A few days ago, I mentioned one of the baleful consequences of the U.S. pullout from Iraq: our current inability to stop the flow of arms from Iran to Syria via Iraqi airspace. This article highlights another worrying issue: the tensions between Arabs and Kurds. Two New York Times correspondents write:

When federal police agents sought to arrest a Kurdish man last month in the city of Tuz Khurmato in the Kurdish north of the country, a gunfight ensued with security men loyal to the Kurdish regional government.

Kurdish security forces, called the Peshmerga, have been in a standoff with the Iraqi Army near Kirkuk, a northern city claimed by Arabs and Kurds. When the bullets stopped flying, a civilian bystander was dead and at least eight others were wounded.

In response, the Iraqi prime minister, Nuri Kamal al-Maliki, rushed troop reinforcements to the area, and Masoud Barzani, the president of Iraq’s semiautonomous northern Kurdish region, dispatched his own soldiers, known as the Peshmerga, and the forces remain there in a tense standoff.

Prior to December 2011, such a dispute would have been mediated by U.S. troops positioned on both sides of the disputed Green Line dividing Kurdish territory from Iraq proper. American troops were even running joint patrols with the Iraqi army and the peshmerga in a confidence-building measure. But now the American buffer has been removed and tensions are predictably flaring.
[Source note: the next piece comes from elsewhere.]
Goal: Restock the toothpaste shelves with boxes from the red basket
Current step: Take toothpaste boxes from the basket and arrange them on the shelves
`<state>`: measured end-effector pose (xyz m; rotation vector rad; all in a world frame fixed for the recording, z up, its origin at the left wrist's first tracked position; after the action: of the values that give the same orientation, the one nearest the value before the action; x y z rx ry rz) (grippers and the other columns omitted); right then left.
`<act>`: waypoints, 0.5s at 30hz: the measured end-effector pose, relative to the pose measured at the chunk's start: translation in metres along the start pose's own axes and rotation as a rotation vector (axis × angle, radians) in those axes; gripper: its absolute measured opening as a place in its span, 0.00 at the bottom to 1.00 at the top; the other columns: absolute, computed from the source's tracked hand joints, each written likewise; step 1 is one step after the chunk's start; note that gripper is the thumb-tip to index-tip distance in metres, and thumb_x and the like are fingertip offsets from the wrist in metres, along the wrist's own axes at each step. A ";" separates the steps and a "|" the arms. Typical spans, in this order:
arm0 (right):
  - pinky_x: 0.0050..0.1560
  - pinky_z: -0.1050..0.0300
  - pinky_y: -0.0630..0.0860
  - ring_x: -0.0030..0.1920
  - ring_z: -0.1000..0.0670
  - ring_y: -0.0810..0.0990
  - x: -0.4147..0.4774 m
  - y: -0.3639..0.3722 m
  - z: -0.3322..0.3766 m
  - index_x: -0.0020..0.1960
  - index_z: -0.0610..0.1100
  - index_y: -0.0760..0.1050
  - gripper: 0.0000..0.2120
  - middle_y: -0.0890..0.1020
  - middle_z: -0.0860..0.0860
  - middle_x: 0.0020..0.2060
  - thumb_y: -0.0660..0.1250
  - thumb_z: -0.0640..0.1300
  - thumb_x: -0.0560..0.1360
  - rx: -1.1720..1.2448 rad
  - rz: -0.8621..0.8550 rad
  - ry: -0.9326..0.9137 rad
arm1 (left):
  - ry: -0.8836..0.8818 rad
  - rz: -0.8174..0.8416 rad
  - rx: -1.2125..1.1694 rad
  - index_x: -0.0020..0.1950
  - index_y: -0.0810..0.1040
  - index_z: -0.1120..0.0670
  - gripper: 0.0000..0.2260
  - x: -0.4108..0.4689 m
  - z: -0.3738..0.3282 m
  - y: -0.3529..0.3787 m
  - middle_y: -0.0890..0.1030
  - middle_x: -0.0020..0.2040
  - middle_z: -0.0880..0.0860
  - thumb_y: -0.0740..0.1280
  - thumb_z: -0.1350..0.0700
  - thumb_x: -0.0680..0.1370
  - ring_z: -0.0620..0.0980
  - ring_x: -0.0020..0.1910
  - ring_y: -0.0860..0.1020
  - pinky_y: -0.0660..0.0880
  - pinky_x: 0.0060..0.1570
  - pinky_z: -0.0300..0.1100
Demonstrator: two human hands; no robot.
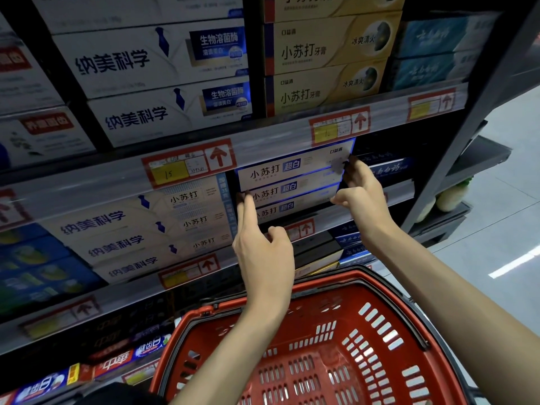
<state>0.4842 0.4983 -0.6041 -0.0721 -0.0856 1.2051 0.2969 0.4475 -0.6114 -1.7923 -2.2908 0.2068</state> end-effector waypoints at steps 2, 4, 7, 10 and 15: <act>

Odds are that the Kurdish leader Massoud Barzani and Iraqi Prime Minister Nouri al-Maliki, wily survivors both, will step back from the brink. But you never know–they could miscalculate and, amid surging emotions on both sides, an actual war could break out. Certainly the odds of such a dangerous outcome have been appreciably increased by the White House’s irresponsible failure to secure an extension of the Status of Forces Agreement keeping U.S. troops in Iraq.